Filter the data below for the string "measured" and copy each matching line.
========================================================================
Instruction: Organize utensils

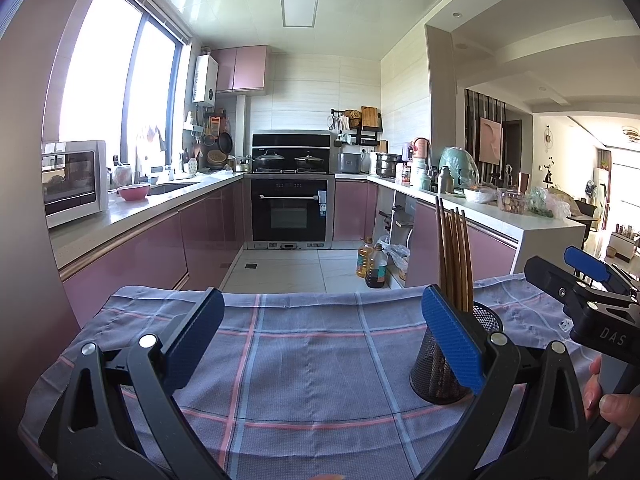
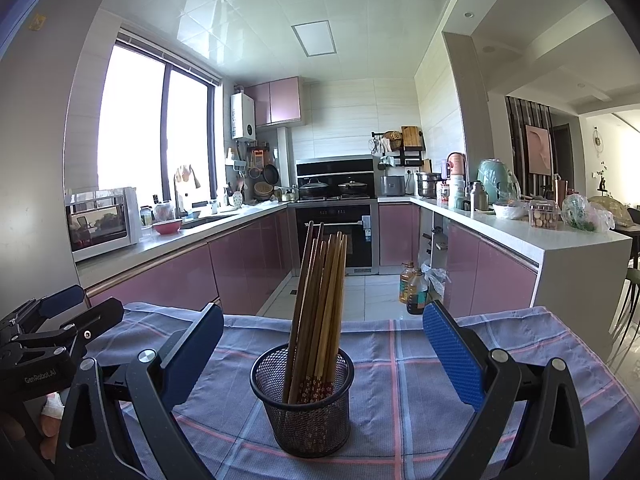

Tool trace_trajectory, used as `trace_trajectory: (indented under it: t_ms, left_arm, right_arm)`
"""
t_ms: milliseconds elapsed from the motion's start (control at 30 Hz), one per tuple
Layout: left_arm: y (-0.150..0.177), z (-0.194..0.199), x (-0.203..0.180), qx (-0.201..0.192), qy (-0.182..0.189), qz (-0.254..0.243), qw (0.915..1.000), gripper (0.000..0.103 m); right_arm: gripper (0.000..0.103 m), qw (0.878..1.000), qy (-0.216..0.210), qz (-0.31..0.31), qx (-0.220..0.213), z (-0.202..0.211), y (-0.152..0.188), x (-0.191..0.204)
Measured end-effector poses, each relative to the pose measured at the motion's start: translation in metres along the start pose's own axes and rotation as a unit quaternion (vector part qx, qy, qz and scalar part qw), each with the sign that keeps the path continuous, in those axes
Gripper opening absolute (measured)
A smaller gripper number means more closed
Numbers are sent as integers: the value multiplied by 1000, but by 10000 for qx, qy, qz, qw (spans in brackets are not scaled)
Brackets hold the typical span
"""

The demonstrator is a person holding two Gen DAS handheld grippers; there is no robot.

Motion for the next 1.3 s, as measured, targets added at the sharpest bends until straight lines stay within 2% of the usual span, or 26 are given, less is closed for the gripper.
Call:
trace_trajectory:
  t_ms: [1300]
  left_arm:
    - [5,2,4,68,-39,-36,10000,97]
  right_arm:
    - [97,10000,38,-35,-2,1,1,2]
Point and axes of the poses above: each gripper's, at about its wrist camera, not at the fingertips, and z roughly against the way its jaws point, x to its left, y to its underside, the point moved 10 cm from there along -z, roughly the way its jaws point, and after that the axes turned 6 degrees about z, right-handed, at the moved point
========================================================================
## [SOLUTION TO THE PROBLEM]
Measured end-effector poses, each relative to the pose measured at the motion's start: translation in metres along the start pose's own axes and rotation as a unit quaternion (vector part qx, qy, qz and scalar part qw), each with the sign that keeps the path continuous, in those axes
Gripper opening absolute (measured)
Motion for the next 1.3 s, as measured, targets added at the sharpest bends until straight lines stay within 2% of the usual span, or 26 are given, less is closed for the gripper.

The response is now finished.